Hank:Oh yeah! I’ve already sold 350 handmade bootlegs of “Bootleg No. 3.” If I made $2 million tomorrow, Curb Records would sue me and take every dollar for the bootlegs I’ve put out.

Kevin:For a rock record they won’t put out.

Hank:Yeah. I don’t know. I mean even though I am a pot smoker and a little bit of a slacker, I’m still as DIY as I can be.

DE:Is that why you don’t support the Outlawz Street Team sponsored by Curb Records?

Hank:I said, ‘You know who needs street teams? Hardcore bands and bands that aren’t signed to major labels.’ That’s what street teams are about, man.

If it was a rock album, our Assjack album, I might consider a street team on that because no one knows that old Hank 3, even though it may not be your cup of tea, nobody knows that he freaks out on this kind of music.
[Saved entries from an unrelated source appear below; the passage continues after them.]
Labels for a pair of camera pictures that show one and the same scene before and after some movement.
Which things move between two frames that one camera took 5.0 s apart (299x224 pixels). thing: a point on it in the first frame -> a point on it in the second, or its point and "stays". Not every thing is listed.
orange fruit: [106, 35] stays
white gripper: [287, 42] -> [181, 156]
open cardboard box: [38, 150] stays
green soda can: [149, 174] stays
DE:How did you get involved with the Black Flag tribute CD benefiting the West Memphis Three?

Hank:I think I owe it to Henry Rollins’ current guitar player, Jim . He’s always been a fan of ours. We played with Rollins not too long ago, and not Henry, but his band was hanging out with us, and I think Jim went up to him and said:’You know Henry it might be cool. Hank just loved Black Flag’ blah, blah, blah, blah, blah. Henry called up and I said, ‘I’ll do whatever the f*** you want man.’ So I recorded a one minute and 30 second song.
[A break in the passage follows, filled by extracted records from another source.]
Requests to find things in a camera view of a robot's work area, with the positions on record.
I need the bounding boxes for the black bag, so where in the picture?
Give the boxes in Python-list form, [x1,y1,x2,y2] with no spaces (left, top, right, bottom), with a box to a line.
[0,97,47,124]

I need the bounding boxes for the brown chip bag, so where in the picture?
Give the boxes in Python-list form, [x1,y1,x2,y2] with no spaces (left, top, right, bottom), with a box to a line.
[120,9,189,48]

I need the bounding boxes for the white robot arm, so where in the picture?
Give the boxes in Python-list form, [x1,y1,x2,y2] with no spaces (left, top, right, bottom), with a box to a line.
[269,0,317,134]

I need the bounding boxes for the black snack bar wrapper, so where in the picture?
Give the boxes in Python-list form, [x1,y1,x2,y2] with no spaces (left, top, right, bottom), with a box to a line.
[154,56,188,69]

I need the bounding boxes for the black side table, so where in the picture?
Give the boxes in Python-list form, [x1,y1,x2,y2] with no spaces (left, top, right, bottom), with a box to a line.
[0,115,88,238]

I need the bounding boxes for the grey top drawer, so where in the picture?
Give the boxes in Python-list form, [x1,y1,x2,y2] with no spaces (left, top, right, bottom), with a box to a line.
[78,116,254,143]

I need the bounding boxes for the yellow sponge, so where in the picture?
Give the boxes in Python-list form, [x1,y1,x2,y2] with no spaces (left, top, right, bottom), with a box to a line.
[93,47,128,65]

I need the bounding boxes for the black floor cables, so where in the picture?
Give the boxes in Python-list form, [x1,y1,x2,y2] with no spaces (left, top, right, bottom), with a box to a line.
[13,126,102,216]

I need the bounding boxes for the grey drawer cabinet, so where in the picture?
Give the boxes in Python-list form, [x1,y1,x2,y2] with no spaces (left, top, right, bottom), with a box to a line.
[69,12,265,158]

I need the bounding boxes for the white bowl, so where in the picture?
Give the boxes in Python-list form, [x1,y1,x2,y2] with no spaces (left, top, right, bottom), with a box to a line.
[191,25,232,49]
DE:Have you started any work on your next country album?

Hank:I’ve got seven songs written, but Curb wants 10, so as soon that gets done, and they tell me to come in, that’s when it’ll get done.

DE:Do you have a recording of your other band, Assjack?

Hank:Oh yeah. I’ve got two. Curb gave me $120,000 to make the rock album, we hired a supposedly cool producer, they give us all this money to record the rock album, then they read the lyrics and say they’re not going to put this out. And the lyrics aren’t even that bad.

Kevin:It’s better when compared to some of the other stuff out there.

Hank:Right. So they’ve sat on that album for two years. And like I said, I put out two rock bootlegs of live shows and the third bootleg I just put out. I went in the studio Sept. 1, and recorded 11 songs, and put out a demo version on “Bootleg No. 3.”

So it’s eight songs recorded in the studio with a so-so mix on it done by myself because I should already have out five country albums and three rock albums out by now if I had a real record label. I’m just doing what I’ve got to do to get it out because we’ve been on the road long enough that there’s a following who want some of those songs, or want to say ‘I have a copy of it.’

It’s just something I have to work on every day to get it released. And being in Superjoint [Ritual] helps. It helps to divert some people back into us who might not think that we’re into the hard rock or whatever.

DE:Because you’re dealing with two different groups of people?

DE:Since we’re on that topic, have you ever played somewhere where you got a bad reaction.

Hank:Oh yeah. The worst was probably in Lubbock, Texas, where there were about 300 cowboys and about a hundred rock kids. We’ve had a lot of beer bottles and whiskey thrown at us.

You can’t make everybody happy, man. I’m here to make myself happy. I could be the best songwriter and country singer in the world, and I still get sh*t for being the son or the grandson of [Hank Williams]. That’s why I like to make my own niche. Not many people can do the Jekyll and Hyde thing.

The conversation continued for a short while longer, eventually ending on the topic of where one can find a Black Flag T-shirt. By that time, Williams and Bond showed signs of fatigue from their intense performance, so it was then decided the interview should come to a close.

Once the guests disembarked the tour bus and headed toward the last two cars in the entire parking lot, the Hank Williams III and Assjack tour bus revved-up and headed down the road at about 3:15 a.m.

On Saturday, Oct. 19, Williams, Bond and Hank 3 drummer Joe Fazzio will perform at Pop’s in Sauget, Ill., alongside Eyehategod’s Jimmy Bower and Pantera’s Phil Anselmo in the hardcore heavy metal band, Superjoint Ritual.